Exercise goal: Would you please set down the data again exactly as given, excluding the pictures?

___ Source data

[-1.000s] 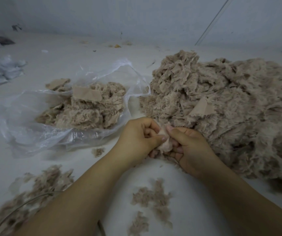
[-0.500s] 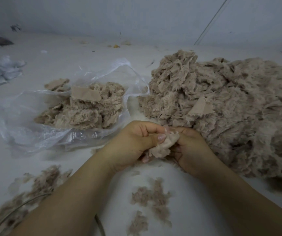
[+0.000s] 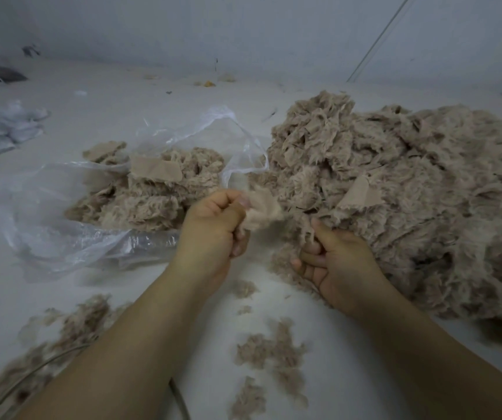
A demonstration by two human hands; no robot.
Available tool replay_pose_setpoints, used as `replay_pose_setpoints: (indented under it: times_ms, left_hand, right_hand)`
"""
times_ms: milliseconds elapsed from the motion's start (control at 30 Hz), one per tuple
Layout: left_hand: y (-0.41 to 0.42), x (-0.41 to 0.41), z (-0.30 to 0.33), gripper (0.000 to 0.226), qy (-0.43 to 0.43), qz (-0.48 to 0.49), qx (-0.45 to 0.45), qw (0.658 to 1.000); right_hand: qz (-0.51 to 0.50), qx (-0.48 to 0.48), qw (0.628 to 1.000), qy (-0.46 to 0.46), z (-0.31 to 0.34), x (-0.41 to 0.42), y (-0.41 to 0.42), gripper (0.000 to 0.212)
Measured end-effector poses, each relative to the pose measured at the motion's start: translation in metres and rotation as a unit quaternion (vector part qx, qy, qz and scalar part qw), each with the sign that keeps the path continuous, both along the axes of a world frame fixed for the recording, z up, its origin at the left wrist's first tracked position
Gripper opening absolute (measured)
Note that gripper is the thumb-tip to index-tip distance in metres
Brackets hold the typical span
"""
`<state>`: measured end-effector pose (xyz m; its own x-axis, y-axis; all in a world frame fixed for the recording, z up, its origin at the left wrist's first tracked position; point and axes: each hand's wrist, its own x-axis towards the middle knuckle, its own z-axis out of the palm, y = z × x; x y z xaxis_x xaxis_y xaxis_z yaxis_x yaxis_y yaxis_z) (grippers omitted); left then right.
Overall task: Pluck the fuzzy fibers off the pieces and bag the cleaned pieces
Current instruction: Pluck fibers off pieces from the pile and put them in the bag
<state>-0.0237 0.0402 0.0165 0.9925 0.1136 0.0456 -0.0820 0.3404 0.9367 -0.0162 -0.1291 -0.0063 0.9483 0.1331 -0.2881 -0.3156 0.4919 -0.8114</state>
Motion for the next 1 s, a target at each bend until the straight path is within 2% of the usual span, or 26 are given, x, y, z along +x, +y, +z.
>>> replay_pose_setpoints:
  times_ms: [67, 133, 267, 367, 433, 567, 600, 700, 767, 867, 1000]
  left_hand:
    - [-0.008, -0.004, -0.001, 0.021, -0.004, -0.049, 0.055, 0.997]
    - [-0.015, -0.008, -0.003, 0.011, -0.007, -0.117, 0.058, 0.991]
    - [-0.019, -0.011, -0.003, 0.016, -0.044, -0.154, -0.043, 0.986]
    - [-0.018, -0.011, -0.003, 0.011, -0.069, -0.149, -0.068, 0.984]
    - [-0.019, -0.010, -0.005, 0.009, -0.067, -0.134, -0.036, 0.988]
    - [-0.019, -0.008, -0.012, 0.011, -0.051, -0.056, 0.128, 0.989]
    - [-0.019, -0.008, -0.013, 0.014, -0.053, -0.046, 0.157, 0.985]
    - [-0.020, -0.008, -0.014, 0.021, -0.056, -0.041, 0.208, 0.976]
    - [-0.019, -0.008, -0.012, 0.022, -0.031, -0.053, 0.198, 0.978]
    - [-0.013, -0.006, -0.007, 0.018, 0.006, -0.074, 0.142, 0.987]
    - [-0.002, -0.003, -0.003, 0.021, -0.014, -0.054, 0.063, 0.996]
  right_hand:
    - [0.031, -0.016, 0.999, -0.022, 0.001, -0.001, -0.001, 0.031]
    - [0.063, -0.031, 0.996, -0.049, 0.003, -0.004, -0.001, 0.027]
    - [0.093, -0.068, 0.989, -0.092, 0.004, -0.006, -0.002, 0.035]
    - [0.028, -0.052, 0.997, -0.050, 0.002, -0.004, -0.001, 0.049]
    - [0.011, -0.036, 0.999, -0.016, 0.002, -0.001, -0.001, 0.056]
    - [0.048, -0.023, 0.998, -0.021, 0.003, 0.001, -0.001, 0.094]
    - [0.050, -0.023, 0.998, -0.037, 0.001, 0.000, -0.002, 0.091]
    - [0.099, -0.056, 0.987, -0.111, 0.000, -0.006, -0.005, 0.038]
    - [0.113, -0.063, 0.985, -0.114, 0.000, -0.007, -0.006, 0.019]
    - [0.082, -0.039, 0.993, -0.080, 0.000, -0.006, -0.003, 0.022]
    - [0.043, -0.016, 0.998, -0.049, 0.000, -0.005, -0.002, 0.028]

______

Response for this exercise:
[-1.000s] 
[-0.500s] 
[+0.000s] 
A demonstration by two human hands; no robot.
Available tool replay_pose_setpoints, used as `replay_pose_setpoints: (indented under it: times_ms, left_hand, right_hand)`
"""
times_ms: milliseconds elapsed from the motion's start (control at 30 Hz), one per tuple
Layout: left_hand: y (-0.41 to 0.42), x (-0.41 to 0.41), z (-0.30 to 0.33), gripper (0.000 to 0.226), qy (-0.43 to 0.43), qz (-0.48 to 0.49), qx (-0.45 to 0.45), qw (0.658 to 1.000); right_hand: qz (-0.51 to 0.50), qx (-0.48 to 0.48), qw (0.628 to 1.000), qy (-0.46 to 0.46), z (-0.31 to 0.34), x (-0.41 to 0.42), y (-0.41 to 0.42), gripper (0.000 to 0.212)
Measured end-effector poses, each relative to the pose measured at the motion's start: translation in metres and rotation as a unit quaternion (vector part qx, qy, qz and scalar part qw), each with the sign that keeps the path continuous, both along the axes of a world frame fixed for the recording, z up, its origin at the left wrist's first tracked position
Gripper opening absolute (measured)
Note that gripper is the thumb-tip to index-tip distance in metres
Brackets hold the typical span
"""
`<state>`: measured end-effector pose (xyz m; its own x-axis, y-axis; all in a world frame fixed for the recording, z up, its origin at the left wrist's first tracked position; point and axes: each hand's wrist, its own x-axis towards the middle knuckle, its own z-axis out of the palm, y = z × x; x y z xaxis_x xaxis_y xaxis_z yaxis_x yaxis_y yaxis_z) (grippers omitted); left then right.
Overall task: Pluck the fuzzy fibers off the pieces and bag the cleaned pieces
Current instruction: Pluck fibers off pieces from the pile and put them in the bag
<state>-0.0237 0.0402 0.0165 0.9925 0.1136 0.0456 -0.0820 0.3404 0.9367 -0.0162 -0.1291 -0.0063 0.9483 0.1331 -0.2881 -0.3156 0.4919 -0.8114</state>
Motion for the next 1 s, a target at each bend until the straight path is within 2% of the usual span, or 26 are given, x, y, z along +x, +y, +z.
>>> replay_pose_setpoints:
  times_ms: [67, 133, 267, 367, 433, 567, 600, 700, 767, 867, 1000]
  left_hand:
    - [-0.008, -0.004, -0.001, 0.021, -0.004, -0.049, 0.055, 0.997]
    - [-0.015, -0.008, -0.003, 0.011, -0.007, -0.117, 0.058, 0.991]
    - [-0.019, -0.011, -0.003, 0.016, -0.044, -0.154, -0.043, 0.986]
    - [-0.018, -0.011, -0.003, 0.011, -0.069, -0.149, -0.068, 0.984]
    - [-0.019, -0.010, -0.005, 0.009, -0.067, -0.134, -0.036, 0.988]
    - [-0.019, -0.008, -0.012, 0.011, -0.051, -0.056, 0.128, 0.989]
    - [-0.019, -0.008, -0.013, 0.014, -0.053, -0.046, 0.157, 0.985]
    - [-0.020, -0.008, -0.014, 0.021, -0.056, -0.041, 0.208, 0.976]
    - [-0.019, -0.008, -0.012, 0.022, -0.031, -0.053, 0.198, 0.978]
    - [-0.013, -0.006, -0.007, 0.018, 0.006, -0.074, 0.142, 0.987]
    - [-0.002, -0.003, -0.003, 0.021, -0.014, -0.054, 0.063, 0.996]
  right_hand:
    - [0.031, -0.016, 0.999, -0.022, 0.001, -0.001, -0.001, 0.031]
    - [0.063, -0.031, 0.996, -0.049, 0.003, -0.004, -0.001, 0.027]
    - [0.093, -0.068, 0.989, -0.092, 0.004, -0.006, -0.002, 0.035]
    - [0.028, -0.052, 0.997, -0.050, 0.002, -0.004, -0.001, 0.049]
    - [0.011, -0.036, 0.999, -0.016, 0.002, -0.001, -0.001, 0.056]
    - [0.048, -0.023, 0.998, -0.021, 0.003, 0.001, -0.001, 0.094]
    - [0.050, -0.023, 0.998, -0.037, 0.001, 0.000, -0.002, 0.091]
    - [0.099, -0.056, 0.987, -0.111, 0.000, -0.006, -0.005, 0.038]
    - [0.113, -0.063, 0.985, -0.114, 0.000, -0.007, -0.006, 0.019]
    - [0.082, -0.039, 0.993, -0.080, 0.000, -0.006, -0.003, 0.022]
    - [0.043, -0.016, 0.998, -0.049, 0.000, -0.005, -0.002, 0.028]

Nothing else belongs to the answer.